ABSTRACT
Football players are legally obliged to fulfil their contractual obligation to their football clubs but there is a dilemma of obeisance to their national teams during international tournaments. FIFA decided to resolve this dilemma by prohibiting football clubs and footballers from exempting national team call ups for players from their contracts. However, this paper posits that FIFA’s attempt at resolving this issue is theoretical and not practical. This paper examined this prohibition in the absence of a clear and precise functioning sanction for the breach of the prohibition. This research also examined the effect of the principle of contractual freedom on club and players as regards the prohibition.

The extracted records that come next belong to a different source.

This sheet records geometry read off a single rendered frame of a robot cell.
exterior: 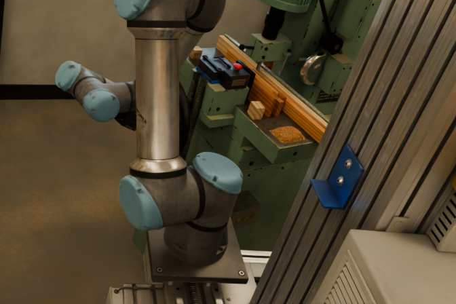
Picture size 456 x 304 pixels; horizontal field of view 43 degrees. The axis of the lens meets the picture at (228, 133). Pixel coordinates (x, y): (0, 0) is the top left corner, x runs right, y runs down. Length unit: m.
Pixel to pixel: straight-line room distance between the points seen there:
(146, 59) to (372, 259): 0.56
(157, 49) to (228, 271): 0.54
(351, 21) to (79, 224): 1.41
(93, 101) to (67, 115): 1.84
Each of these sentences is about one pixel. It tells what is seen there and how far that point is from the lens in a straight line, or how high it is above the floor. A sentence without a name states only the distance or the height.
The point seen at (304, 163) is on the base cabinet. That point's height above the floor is 0.69.
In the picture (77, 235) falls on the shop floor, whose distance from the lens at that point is 2.51.
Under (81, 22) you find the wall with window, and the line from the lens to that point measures 3.15.
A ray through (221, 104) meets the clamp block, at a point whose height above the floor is 0.91.
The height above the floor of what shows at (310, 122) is 0.94.
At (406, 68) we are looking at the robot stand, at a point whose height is 1.46.
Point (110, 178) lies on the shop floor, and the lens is 2.83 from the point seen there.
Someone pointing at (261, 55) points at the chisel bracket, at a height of 1.02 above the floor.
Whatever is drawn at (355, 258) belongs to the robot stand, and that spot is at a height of 1.21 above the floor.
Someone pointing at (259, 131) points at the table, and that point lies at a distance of 1.72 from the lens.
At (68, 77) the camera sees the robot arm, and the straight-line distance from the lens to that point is 1.46.
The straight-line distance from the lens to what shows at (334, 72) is 1.91.
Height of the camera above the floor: 1.74
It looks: 31 degrees down
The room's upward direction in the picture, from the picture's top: 18 degrees clockwise
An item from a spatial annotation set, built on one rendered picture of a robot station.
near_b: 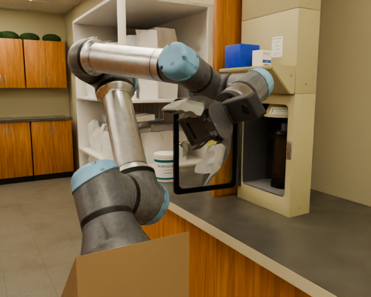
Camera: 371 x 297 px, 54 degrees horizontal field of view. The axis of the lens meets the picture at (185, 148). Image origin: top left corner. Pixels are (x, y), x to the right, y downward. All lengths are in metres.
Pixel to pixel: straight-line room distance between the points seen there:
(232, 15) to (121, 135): 0.90
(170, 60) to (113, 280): 0.44
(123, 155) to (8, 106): 5.63
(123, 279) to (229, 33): 1.21
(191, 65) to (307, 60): 0.75
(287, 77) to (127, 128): 0.63
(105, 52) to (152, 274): 0.54
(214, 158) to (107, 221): 0.26
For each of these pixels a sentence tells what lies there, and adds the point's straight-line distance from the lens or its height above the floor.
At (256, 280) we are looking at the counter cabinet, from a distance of 1.28.
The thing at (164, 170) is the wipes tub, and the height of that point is 1.01.
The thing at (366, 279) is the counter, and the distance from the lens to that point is 1.12.
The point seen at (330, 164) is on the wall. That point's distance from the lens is 1.87.
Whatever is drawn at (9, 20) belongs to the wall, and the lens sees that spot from 6.64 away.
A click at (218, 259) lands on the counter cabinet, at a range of 1.43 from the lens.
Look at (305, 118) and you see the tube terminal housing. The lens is 1.45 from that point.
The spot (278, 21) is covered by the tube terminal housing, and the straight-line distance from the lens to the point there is 1.50.
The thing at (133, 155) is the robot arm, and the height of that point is 1.26.
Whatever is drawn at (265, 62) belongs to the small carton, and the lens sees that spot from 1.43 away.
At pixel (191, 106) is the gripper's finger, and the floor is 1.40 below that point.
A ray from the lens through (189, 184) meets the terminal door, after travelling 1.56.
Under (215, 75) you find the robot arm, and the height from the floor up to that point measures 1.46.
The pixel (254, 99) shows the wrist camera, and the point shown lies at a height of 1.41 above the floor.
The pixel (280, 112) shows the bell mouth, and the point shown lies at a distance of 1.50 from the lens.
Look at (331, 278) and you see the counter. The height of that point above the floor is 0.94.
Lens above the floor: 1.43
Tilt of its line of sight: 9 degrees down
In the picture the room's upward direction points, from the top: straight up
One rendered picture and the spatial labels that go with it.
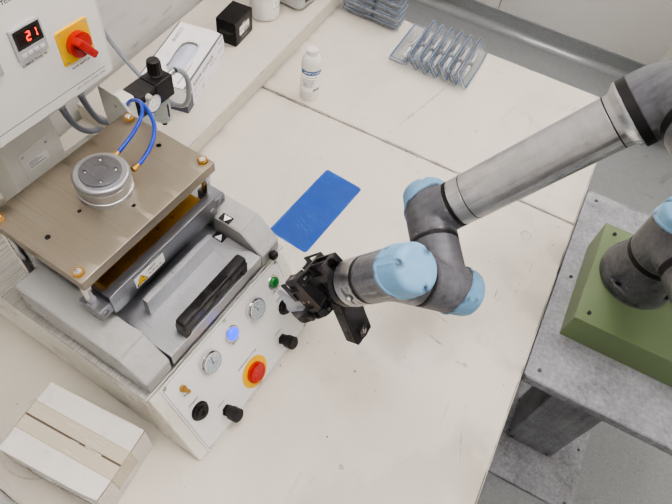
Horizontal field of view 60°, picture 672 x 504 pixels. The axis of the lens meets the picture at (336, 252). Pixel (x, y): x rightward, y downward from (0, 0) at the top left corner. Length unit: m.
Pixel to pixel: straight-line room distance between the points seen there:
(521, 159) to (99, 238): 0.59
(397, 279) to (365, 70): 1.02
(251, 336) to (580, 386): 0.65
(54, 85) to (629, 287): 1.07
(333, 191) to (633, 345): 0.70
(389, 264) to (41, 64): 0.55
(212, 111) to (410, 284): 0.85
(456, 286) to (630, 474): 1.39
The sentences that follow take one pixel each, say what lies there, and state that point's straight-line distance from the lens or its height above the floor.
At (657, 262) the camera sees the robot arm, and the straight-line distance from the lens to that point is 1.19.
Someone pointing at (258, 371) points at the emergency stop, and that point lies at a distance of 1.07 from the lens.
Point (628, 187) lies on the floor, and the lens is 2.83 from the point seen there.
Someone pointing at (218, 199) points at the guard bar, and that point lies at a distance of 0.96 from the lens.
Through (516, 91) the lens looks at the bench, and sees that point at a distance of 1.76.
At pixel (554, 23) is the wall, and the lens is 3.34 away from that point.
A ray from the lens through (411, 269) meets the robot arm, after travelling 0.77.
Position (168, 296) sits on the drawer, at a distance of 0.95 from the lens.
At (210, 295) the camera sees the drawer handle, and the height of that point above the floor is 1.01.
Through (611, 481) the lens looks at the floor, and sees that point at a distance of 2.11.
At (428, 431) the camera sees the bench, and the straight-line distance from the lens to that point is 1.12.
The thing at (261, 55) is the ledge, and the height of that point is 0.79.
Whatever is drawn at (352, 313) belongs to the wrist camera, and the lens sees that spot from 0.94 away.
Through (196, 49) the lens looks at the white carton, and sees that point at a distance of 1.55.
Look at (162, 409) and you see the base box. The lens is 0.96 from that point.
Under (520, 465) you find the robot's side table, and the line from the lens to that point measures 1.98.
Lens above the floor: 1.79
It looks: 55 degrees down
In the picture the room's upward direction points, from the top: 10 degrees clockwise
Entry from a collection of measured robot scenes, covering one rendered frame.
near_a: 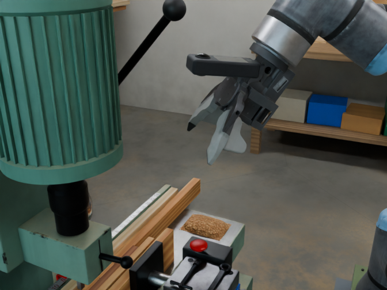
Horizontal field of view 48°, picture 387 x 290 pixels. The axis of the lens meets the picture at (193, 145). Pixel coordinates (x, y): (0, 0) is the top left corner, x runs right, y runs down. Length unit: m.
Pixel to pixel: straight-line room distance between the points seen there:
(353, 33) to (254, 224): 2.01
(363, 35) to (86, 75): 0.43
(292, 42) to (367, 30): 0.12
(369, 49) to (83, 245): 0.54
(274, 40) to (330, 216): 2.19
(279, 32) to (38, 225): 0.49
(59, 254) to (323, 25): 0.55
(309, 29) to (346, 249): 1.96
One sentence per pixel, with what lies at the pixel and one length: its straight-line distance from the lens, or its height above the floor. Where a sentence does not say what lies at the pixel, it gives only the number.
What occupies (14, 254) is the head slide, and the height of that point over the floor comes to 1.03.
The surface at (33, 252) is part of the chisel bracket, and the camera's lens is 0.78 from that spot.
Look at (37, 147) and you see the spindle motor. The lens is 0.58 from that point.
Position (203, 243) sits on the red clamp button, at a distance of 0.76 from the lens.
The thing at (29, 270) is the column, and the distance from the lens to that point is 0.98.
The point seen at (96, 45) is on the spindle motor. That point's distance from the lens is 0.56.
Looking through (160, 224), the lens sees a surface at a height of 0.93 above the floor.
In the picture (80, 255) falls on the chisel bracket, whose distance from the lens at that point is 0.70.
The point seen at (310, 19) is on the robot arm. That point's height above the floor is 1.38.
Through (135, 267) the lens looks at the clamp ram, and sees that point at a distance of 0.76.
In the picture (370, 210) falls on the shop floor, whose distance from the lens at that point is 2.96.
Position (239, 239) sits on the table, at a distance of 1.02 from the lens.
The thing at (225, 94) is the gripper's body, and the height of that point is 1.26.
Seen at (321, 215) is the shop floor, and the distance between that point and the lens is 2.81.
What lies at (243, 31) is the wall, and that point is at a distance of 3.93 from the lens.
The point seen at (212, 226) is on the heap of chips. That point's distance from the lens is 0.99.
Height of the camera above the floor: 1.48
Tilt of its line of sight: 24 degrees down
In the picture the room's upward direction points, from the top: straight up

Concepts such as talent ownership by clubs was examined vis-a-vis the international and municipal human rights provisions such as freedom from servitude, slavery and forced labour to determine whether football service or talent are owned during the term of a contract that will empower a club owner from refusing to release a player to his or her nation. The legal instrument of citizenship deprivation was also considered by this paper as a tool for Countries to mandate players to observe national obeisance for participation in international tournaments. This paper recommends to FIFA that every player that intends to sign a contract with a club must notify his nation’s football association to observe the contract execution between football players and clubs and also that such contracts must include terms that support respect for national call-ups to play in international tournaments.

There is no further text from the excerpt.